- [TASK PROMPT]: Without including any pictures, give back all of the data exactly.

╭──

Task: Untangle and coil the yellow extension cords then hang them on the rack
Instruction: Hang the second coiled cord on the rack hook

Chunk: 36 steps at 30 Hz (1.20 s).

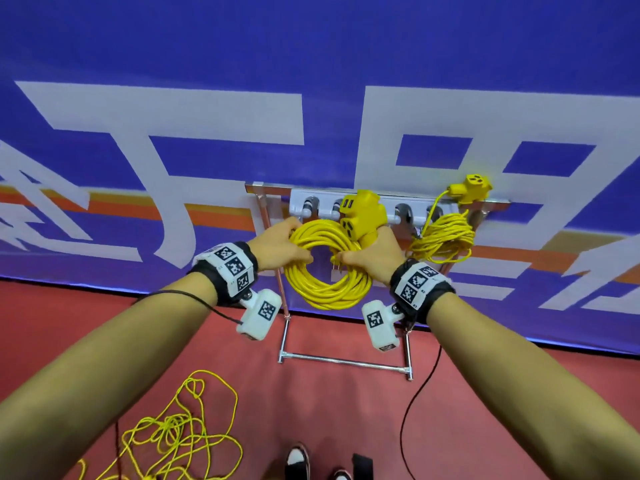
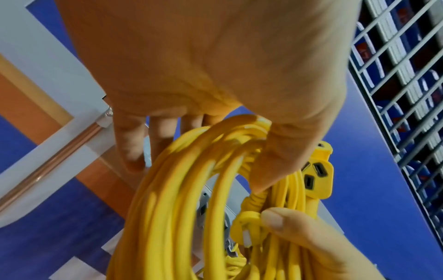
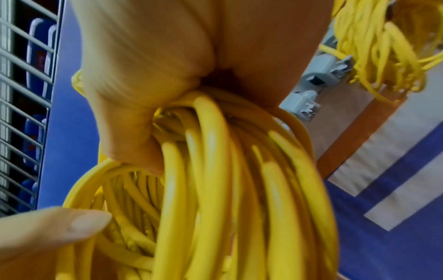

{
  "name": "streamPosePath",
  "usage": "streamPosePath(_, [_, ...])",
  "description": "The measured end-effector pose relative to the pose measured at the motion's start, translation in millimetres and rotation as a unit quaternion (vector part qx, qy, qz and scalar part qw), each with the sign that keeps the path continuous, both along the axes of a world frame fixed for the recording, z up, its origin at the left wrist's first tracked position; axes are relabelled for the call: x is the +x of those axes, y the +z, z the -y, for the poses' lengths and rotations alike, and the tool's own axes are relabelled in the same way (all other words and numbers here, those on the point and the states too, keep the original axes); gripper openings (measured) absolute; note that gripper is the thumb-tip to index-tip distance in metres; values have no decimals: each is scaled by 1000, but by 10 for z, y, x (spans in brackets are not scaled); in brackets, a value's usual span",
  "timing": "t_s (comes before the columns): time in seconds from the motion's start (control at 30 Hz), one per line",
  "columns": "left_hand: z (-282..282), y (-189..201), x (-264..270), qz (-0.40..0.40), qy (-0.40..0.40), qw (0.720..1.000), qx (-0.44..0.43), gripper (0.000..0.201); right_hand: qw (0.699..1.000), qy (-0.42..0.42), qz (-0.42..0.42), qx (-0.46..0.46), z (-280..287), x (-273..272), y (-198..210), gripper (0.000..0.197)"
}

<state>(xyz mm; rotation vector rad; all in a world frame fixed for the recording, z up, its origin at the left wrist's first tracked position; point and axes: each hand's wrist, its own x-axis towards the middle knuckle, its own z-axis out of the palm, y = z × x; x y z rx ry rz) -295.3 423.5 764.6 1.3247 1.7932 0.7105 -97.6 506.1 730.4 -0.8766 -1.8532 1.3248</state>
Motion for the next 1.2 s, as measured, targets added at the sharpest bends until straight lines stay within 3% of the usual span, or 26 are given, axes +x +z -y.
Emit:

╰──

- [EXERCISE OUTPUT]:
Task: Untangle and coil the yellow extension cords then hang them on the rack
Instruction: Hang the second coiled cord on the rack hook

Chunk: 36 steps at 30 Hz (1.20 s).


{
  "name": "streamPosePath",
  "usage": "streamPosePath(_, [_, ...])",
  "description": "The measured end-effector pose relative to the pose measured at the motion's start, translation in millimetres and rotation as a unit quaternion (vector part qx, qy, qz and scalar part qw), each with the sign that keeps the path continuous, both along the axes of a world frame fixed for the recording, z up, its origin at the left wrist's first tracked position; axes are relabelled for the call: x is the +x of those axes, y the +z, z the -y, for the poses' lengths and rotations alike, and the tool's own axes are relabelled in the same way (all other words and numbers here, those on the point and the states too, keep the original axes); gripper openings (measured) absolute; note that gripper is the thumb-tip to index-tip distance in metres; values have no decimals: each is scaled by 1000, but by 10 for z, y, x (spans in brackets are not scaled); in brackets, a value's usual span",
  "timing": "t_s (comes before the columns): time in seconds from the motion's start (control at 30 Hz), one per line",
  "columns": "left_hand: z (-282..282), y (-189..201), x (-264..270), qz (-0.40..0.40), qy (-0.40..0.40), qw (0.720..1.000), qx (-0.44..0.43), gripper (0.000..0.201); right_hand: qw (0.699..1.000), qy (-0.42..0.42), qz (-0.42..0.42), qx (-0.46..0.46), z (-280..287), x (-273..272), y (-198..210), gripper (0.000..0.197)"
}

<state>(xyz mm; rotation vector rad; all in a world frame fixed for the recording, z up, its origin at the left wrist's first tracked position; point and axes: each hand's wrist, its own x-axis towards the middle knuckle, its own z-axis out of the palm, y = z × x; x y z rx ry rz) -295.3 423.5 764.6 1.3247 1.7932 0.7105 -97.6 506.1 730.4 -0.8766 -1.8532 1.3248</state>
Motion for the next 1.2 s, as measured, targets added at the sharpest bends until straight lines stay within 3% of the usual span, or 26 are given, axes +x +z -y.
Emit:

That is the entire output.